§ **Exercise directions**:
The answer is the full listing below, copied exactly, with its pictures omitted.

§ **Given material**:
━━━━━━━━━━
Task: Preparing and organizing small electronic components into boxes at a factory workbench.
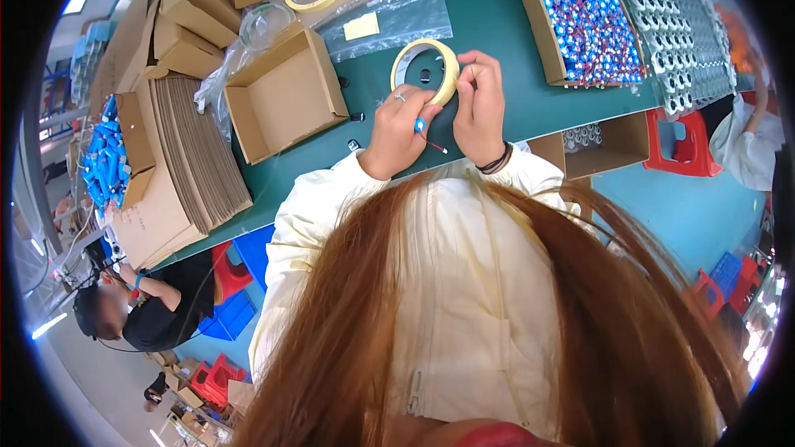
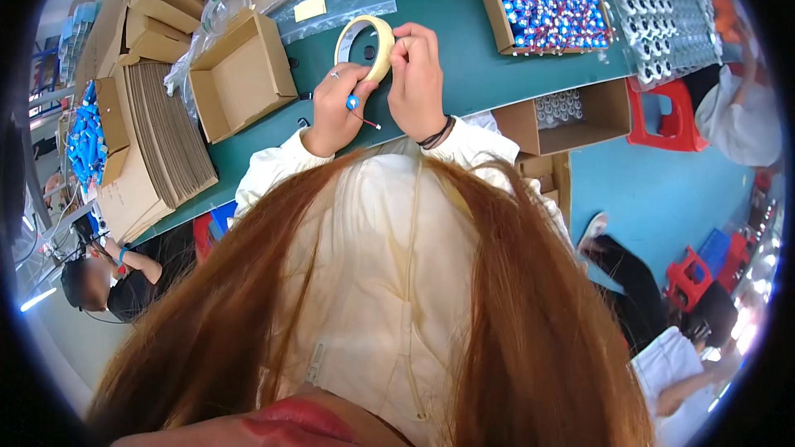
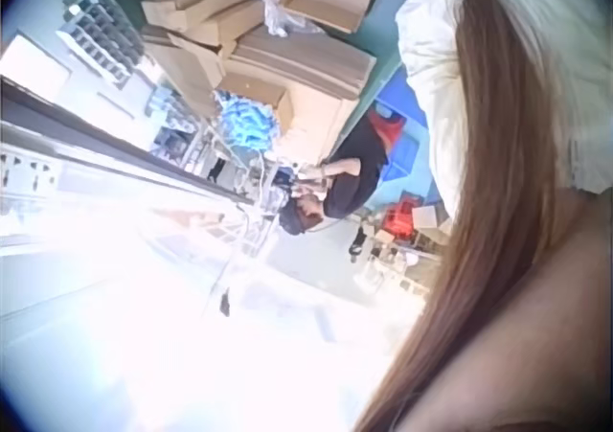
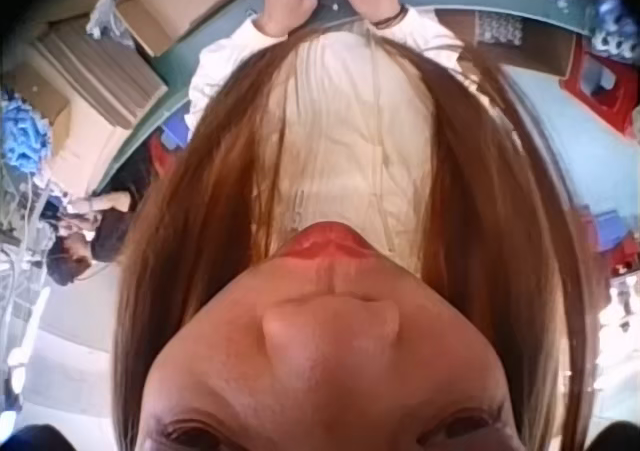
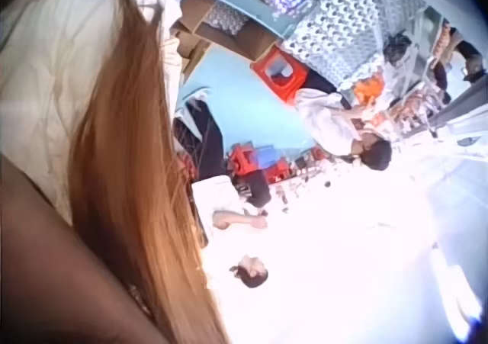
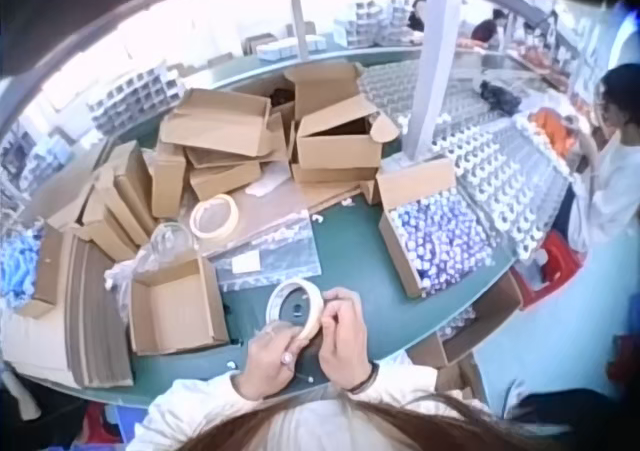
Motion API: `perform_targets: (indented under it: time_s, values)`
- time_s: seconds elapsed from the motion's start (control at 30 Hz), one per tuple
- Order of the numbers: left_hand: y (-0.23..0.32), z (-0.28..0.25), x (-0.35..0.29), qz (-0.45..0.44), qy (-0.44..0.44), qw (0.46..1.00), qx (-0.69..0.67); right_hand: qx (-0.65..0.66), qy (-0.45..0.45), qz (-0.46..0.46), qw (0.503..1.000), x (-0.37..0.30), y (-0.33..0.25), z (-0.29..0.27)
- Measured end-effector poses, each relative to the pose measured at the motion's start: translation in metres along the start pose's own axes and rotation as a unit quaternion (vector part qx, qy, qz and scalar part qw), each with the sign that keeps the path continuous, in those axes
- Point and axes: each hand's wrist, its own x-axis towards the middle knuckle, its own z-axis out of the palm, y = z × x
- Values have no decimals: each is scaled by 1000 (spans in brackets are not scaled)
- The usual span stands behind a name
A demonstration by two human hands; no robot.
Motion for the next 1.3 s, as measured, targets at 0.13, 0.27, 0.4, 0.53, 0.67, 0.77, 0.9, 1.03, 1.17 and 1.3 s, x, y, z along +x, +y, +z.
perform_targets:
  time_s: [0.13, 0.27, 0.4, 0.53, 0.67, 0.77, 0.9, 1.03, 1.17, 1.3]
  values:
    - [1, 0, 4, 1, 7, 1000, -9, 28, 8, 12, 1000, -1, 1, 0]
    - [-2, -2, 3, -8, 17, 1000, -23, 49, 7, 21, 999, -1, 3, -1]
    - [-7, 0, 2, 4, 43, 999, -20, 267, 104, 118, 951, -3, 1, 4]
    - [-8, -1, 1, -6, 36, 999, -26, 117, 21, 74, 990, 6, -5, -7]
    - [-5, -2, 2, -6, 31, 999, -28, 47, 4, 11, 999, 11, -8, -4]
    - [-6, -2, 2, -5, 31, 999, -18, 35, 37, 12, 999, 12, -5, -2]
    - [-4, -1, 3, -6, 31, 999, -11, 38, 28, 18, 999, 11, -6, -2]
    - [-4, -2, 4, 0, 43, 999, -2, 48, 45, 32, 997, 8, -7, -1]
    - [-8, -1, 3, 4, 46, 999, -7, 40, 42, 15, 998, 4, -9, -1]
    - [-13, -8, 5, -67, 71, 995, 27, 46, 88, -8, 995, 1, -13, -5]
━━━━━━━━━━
§ **Exercise solution**:
Task: Preparing and organizing small electronic components into boxes at a factory workbench.
Motion API: `perform_targets: (indented under it: time_s, values)`
- time_s: seconds elapsed from the motion's start (control at 30 Hz), one per tuple
- Order of the numbers: left_hand: y (-0.23..0.32), z (-0.28..0.25), x (-0.35..0.29), qz (-0.45..0.44), qy (-0.44..0.44), qw (0.46..1.00), qx (-0.69..0.67); right_hand: qx (-0.65..0.66), qy (-0.45..0.45), qz (-0.46..0.46), qw (0.503..1.000), x (-0.37..0.30), y (-0.33..0.25), z (-0.29..0.27)
- Measured end-effector poses, each relative to the pose measured at the motion's start: translation in metres along the start pose's own axes and rotation as a unit quaternion (vector part qx, qy, qz and scalar part qw), each with the sign that keeps the path continuous, in those axes
- Point and axes: each hand's wrist, its own x-axis towards the middle knuckle, its own z-axis out of the palm, y = z × x
- Values have no decimals: each is scaled by 1000 (spans in brackets are not scaled)
- The usual span stands behind a name
A demonstration by two human hands; no robot.
Motion for the next 1.3 s, as measured, targets at 0.13, 0.27, 0.4, 0.53, 0.67, 0.77, 0.9, 1.03, 1.17 and 1.3 s, x, y, z along +x, +y, +z.
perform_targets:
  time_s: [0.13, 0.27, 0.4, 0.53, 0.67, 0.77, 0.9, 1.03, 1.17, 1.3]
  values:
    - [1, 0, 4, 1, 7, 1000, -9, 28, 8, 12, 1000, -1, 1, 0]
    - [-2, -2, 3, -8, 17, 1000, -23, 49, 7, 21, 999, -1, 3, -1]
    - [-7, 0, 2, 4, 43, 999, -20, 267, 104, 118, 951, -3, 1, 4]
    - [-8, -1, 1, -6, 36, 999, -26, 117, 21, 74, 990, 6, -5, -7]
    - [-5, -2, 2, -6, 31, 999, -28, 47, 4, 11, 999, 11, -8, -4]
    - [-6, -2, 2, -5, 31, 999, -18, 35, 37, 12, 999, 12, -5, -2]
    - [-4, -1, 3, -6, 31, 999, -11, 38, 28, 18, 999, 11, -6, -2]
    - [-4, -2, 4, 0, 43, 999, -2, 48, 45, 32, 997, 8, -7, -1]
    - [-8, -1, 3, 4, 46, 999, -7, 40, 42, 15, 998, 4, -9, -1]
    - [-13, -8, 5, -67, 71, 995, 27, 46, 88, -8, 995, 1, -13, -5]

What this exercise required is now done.